TASK INPUTS START
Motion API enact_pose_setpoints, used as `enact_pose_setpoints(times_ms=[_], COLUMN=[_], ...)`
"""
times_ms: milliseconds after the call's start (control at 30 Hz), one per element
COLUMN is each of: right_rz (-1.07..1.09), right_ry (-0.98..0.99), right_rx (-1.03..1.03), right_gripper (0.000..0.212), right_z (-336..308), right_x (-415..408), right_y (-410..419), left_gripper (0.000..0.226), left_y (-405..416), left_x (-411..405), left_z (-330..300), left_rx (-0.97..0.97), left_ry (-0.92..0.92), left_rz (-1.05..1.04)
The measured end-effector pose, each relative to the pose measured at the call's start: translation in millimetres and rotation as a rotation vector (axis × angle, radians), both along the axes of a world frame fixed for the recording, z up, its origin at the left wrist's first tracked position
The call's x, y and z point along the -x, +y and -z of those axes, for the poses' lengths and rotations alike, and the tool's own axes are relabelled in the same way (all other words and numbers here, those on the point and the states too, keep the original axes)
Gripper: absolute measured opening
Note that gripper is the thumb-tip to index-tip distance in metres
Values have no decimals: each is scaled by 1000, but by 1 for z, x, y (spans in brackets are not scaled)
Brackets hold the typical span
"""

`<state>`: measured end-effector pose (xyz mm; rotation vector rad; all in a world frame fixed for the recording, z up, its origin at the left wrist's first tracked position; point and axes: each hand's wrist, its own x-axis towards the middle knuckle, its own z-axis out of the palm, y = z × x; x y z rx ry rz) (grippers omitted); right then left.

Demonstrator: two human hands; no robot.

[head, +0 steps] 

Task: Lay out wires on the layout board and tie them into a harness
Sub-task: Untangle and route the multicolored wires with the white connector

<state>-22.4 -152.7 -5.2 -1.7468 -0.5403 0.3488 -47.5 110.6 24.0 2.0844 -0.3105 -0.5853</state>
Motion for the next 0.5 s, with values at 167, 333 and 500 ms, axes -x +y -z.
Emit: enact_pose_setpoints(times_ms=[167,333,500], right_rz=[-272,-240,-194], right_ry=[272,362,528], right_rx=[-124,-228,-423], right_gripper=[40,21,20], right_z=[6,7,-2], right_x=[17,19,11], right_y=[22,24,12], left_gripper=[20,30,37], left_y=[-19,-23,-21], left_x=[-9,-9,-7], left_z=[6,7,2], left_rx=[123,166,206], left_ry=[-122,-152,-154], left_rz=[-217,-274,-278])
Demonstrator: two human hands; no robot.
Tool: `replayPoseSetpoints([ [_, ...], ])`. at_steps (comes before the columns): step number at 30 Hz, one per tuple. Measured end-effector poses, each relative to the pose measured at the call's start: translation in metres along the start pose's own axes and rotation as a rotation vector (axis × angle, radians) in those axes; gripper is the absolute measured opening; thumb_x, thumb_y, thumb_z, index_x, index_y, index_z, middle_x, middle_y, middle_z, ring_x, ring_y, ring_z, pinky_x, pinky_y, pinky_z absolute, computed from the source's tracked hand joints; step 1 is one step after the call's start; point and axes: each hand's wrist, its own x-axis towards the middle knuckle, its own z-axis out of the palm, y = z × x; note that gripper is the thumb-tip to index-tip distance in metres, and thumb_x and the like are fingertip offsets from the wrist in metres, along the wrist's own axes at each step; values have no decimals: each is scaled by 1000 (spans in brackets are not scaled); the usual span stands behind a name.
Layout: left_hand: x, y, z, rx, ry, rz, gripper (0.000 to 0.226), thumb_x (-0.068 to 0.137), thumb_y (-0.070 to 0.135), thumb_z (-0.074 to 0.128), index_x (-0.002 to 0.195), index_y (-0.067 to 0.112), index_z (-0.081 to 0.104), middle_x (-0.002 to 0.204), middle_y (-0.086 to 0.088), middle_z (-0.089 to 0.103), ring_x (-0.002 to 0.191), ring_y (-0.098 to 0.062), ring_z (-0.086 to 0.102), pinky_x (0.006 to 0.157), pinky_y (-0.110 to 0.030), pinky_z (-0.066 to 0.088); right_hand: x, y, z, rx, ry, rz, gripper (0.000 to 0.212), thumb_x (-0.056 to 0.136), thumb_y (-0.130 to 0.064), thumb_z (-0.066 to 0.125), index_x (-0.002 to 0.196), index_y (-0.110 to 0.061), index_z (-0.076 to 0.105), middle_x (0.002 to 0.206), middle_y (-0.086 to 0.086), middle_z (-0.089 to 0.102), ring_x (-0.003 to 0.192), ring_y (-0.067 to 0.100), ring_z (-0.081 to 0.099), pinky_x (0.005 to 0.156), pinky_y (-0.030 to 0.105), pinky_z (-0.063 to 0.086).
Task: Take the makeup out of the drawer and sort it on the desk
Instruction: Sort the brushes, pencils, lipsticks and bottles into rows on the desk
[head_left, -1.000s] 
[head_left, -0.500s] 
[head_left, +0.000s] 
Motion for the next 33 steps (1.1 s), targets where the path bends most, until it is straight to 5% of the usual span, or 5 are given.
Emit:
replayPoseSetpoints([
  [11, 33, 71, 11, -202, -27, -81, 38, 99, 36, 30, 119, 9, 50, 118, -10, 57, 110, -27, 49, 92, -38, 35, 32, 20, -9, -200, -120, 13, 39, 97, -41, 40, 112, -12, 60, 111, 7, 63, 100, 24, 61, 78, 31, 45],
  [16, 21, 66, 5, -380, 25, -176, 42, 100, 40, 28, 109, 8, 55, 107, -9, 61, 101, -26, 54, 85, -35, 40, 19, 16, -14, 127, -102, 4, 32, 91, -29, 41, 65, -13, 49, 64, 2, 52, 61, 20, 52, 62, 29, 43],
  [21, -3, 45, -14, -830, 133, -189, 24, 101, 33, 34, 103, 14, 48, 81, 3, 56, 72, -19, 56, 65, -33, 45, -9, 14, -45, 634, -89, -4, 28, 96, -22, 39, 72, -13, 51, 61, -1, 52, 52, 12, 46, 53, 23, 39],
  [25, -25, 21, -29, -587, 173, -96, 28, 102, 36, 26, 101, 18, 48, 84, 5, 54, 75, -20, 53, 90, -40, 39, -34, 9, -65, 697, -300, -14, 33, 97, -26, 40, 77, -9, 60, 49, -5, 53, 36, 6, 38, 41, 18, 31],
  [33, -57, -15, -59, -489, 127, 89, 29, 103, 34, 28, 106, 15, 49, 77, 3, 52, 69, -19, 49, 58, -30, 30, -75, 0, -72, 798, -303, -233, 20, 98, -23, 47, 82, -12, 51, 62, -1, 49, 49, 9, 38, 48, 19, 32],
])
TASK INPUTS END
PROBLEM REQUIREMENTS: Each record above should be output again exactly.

ANSWER TO THIS PROBLEM:
Motion API enact_pose_setpoints, used as `enact_pose_setpoints(times_ms=[_], COLUMN=[_], ...)`
"""
times_ms: milliseconds after the call's start (control at 30 Hz), one per element
COLUMN is each of: right_rz (-1.07..1.09), right_ry (-0.98..0.99), right_rx (-1.03..1.03), right_gripper (0.000..0.212), right_z (-336..308), right_x (-415..408), right_y (-410..419), left_gripper (0.000..0.226), left_y (-405..416), left_x (-411..405), left_z (-330..300), left_rx (-0.97..0.97), left_ry (-0.92..0.92), left_rz (-1.05..1.04)
The measured end-effector pose, each relative to the pose measured at the call's start: translation in millimetres and rotation as a rotation vector (axis × angle, radians), both along the axes of a world frame fixed for the recording, z up, its origin at the left wrist's first tracked position
The call's x, y and z point along the -x, +y and -z of those axes, for the poses' lengths and rotations alike, and the tool's own axes are relabelled in the same way (all other words and numbers here, those on the point and the states too, keep the original axes)
Gripper: absolute measured opening
Note that gripper is the thumb-tip to index-tip distance in metres
Values have no decimals: each is scaled by 1000, but by 1 for z, x, y (spans in brackets are not scaled)
Brackets hold the typical span
"""

`<state>`: measured end-effector pose (xyz mm; rotation vector rad; all in a world frame fixed for the recording, z up, its origin at the left wrist's first tracked position; point and axes: each hand's wrist, its own x-axis towards the middle knuckle, its own z-axis out of the palm, y = z × x; x y z rx ry rz) (grippers omitted); right then left.

Demonstrator: two human hands; no robot.

[head, +0 steps] 

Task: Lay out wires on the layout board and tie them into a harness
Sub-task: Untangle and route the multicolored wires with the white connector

<state>-22.4 -152.7 -5.2 -1.7468 -0.5403 0.3488 -47.5 110.6 24.0 2.0844 -0.3105 -0.5853</state>
Motion for the next 0.5 s, with values at 167, 333 and 500 ms, axes -x +y -z.
Emit: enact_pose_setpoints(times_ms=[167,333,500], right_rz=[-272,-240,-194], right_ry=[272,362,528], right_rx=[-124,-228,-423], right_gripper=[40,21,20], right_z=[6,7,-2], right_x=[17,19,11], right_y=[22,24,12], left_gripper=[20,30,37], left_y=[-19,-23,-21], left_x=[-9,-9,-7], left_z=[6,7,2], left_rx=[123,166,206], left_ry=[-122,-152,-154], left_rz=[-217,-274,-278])
Demonstrator: two human hands; no robot.
Tool: `replayPoseSetpoints([ [_, ...], ])`. at_steps (comes before the columns): step number at 30 Hz, one per tuple. Measured end-effector poses, each relative to the pose measured at the call's start: translation in metres along the start pose's own axes and rotation as a rotation vector (axis × angle, radians) in those axes; gripper is the absolute measured opening; thumb_x, thumb_y, thumb_z, index_x, index_y, index_z, middle_x, middle_y, middle_z, ring_x, ring_y, ring_z, pinky_x, pinky_y, pinky_z absolute, computed from the source's tracked hand joints; step 1 is one step after the call's start; point and axes: each hand's wrist, its own x-axis towards the middle knuckle, its own z-axis out of the palm, y = z × x; note that gripper is the thumb-tip to index-tip distance in metres, and thumb_x and the like are fingertip offsets from the wrist in metres, along the wrist's own axes at each step; values have no decimals: each is scaled by 1000 (spans in brackets are not scaled); the usual span stands behind a name.
Layout: left_hand: x, y, z, rx, ry, rz, gripper (0.000 to 0.226), thumb_x (-0.068 to 0.137), thumb_y (-0.070 to 0.135), thumb_z (-0.074 to 0.128), index_x (-0.002 to 0.195), index_y (-0.067 to 0.112), index_z (-0.081 to 0.104), middle_x (-0.002 to 0.204), middle_y (-0.086 to 0.088), middle_z (-0.089 to 0.103), ring_x (-0.002 to 0.191), ring_y (-0.098 to 0.062), ring_z (-0.086 to 0.102), pinky_x (0.006 to 0.157), pinky_y (-0.110 to 0.030), pinky_z (-0.066 to 0.088); right_hand: x, y, z, rx, ry, rz, gripper (0.000 to 0.212), thumb_x (-0.056 to 0.136), thumb_y (-0.130 to 0.064), thumb_z (-0.066 to 0.125), index_x (-0.002 to 0.196), index_y (-0.110 to 0.061), index_z (-0.076 to 0.105), middle_x (0.002 to 0.206), middle_y (-0.086 to 0.086), middle_z (-0.089 to 0.102), ring_x (-0.003 to 0.192), ring_y (-0.067 to 0.100), ring_z (-0.081 to 0.099), pinky_x (0.005 to 0.156), pinky_y (-0.030 to 0.105), pinky_z (-0.063 to 0.086).
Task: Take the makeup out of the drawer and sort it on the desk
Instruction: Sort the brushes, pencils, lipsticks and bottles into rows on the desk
[head_left, -1.000s] 
[head_left, -0.500s] 
[head_left, +0.000s] 
Motion for the next 33 steps (1.1 s), targets where the path bends most, until it is straight to 5% of the usual span, or 5 are given.
Emit:
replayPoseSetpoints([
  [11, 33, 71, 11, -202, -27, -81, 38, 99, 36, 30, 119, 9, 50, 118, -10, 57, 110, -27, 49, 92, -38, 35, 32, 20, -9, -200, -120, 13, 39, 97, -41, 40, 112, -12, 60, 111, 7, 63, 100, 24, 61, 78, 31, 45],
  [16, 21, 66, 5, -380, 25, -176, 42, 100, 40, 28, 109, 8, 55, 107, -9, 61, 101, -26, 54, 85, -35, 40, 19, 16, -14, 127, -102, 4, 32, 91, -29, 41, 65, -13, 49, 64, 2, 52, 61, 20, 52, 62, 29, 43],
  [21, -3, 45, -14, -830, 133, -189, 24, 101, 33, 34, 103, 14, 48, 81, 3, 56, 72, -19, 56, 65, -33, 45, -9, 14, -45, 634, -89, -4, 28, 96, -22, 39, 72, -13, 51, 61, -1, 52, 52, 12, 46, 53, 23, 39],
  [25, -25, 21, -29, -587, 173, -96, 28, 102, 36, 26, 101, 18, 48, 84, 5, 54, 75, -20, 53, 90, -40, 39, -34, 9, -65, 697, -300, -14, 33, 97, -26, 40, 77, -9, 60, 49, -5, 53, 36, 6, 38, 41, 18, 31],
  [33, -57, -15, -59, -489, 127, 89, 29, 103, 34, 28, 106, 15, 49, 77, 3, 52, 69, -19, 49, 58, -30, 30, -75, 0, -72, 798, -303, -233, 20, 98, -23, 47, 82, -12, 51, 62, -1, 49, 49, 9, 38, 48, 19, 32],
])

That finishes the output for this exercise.